# [PROMPT]
Your answer should repeat the listing in full, with no line missing or altered.

# [GIVEN INFORMATION]
---+---

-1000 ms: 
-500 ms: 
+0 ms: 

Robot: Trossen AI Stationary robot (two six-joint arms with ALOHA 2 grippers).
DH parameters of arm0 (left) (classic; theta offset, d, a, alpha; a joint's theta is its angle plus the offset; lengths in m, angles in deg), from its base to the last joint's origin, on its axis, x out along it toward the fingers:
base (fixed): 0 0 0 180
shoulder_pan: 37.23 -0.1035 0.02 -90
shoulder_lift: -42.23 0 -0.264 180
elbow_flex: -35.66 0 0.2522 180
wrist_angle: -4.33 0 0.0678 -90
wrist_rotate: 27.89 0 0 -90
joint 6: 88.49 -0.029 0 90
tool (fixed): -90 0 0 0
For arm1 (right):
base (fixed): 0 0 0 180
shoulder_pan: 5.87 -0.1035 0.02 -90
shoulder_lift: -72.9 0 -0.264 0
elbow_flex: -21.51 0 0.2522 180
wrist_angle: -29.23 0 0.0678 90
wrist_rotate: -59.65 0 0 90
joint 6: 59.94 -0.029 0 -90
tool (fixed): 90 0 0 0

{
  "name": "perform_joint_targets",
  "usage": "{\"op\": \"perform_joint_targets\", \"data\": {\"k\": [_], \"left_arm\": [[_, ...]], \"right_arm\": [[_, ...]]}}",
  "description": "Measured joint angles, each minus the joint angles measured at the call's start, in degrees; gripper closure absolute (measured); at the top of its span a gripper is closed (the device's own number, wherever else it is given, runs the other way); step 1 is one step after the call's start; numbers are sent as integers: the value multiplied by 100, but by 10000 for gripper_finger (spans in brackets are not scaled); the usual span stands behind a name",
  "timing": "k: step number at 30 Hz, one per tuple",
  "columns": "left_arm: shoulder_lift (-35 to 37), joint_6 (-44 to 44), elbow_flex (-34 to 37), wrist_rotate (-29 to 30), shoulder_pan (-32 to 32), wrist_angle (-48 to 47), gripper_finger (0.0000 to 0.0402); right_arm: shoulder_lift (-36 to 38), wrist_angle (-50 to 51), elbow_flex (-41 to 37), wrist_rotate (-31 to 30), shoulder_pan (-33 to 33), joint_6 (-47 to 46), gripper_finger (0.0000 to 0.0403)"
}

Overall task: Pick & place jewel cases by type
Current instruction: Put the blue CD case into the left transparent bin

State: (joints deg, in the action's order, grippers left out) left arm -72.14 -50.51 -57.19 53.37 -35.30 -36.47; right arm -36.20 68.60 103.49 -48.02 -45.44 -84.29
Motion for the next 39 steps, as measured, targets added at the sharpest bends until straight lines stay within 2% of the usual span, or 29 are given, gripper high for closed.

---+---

# [RESULT BELOW]
-1000 ms: 
-500 ms: 
+0 ms: 

Robot: Trossen AI Stationary robot (two six-joint arms with ALOHA 2 grippers).
DH parameters of arm0 (left) (classic; theta offset, d, a, alpha; a joint's theta is its angle plus the offset; lengths in m, angles in deg), from its base to the last joint's origin, on its axis, x out along it toward the fingers:
base (fixed): 0 0 0 180
shoulder_pan: 37.23 -0.1035 0.02 -90
shoulder_lift: -42.23 0 -0.264 180
elbow_flex: -35.66 0 0.2522 180
wrist_angle: -4.33 0 0.0678 -90
wrist_rotate: 27.89 0 0 -90
joint 6: 88.49 -0.029 0 90
tool (fixed): -90 0 0 0
For arm1 (right):
base (fixed): 0 0 0 180
shoulder_pan: 5.87 -0.1035 0.02 -90
shoulder_lift: -72.9 0 -0.264 0
elbow_flex: -21.51 0 0.2522 180
wrist_angle: -29.23 0 0.0678 90
wrist_rotate: -59.65 0 0 90
joint 6: 59.94 -0.029 0 -90
tool (fixed): 90 0 0 0

{
  "name": "perform_joint_targets",
  "usage": "{\"op\": \"perform_joint_targets\", \"data\": {\"k\": [_], \"left_arm\": [[_, ...]], \"right_arm\": [[_, ...]]}}",
  "description": "Measured joint angles, each minus the joint angles measured at the call's start, in degrees; gripper closure absolute (measured); at the top of its span a gripper is closed (the device's own number, wherever else it is given, runs the other way); step 1 is one step after the call's start; numbers are sent as integers: the value multiplied by 100, but by 10000 for gripper_finger (spans in brackets are not scaled); the usual span stands behind a name",
  "timing": "k: step number at 30 Hz, one per tuple",
  "columns": "left_arm: shoulder_lift (-35 to 37), joint_6 (-44 to 44), elbow_flex (-34 to 37), wrist_rotate (-29 to 30), shoulder_pan (-32 to 32), wrist_angle (-48 to 47), gripper_finger (0.0000 to 0.0402); right_arm: shoulder_lift (-36 to 38), wrist_angle (-50 to 51), elbow_flex (-41 to 37), wrist_rotate (-31 to 30), shoulder_pan (-33 to 33), joint_6 (-47 to 46), gripper_finger (0.0000 to 0.0403)"
}

Overall task: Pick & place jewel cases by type
Current instruction: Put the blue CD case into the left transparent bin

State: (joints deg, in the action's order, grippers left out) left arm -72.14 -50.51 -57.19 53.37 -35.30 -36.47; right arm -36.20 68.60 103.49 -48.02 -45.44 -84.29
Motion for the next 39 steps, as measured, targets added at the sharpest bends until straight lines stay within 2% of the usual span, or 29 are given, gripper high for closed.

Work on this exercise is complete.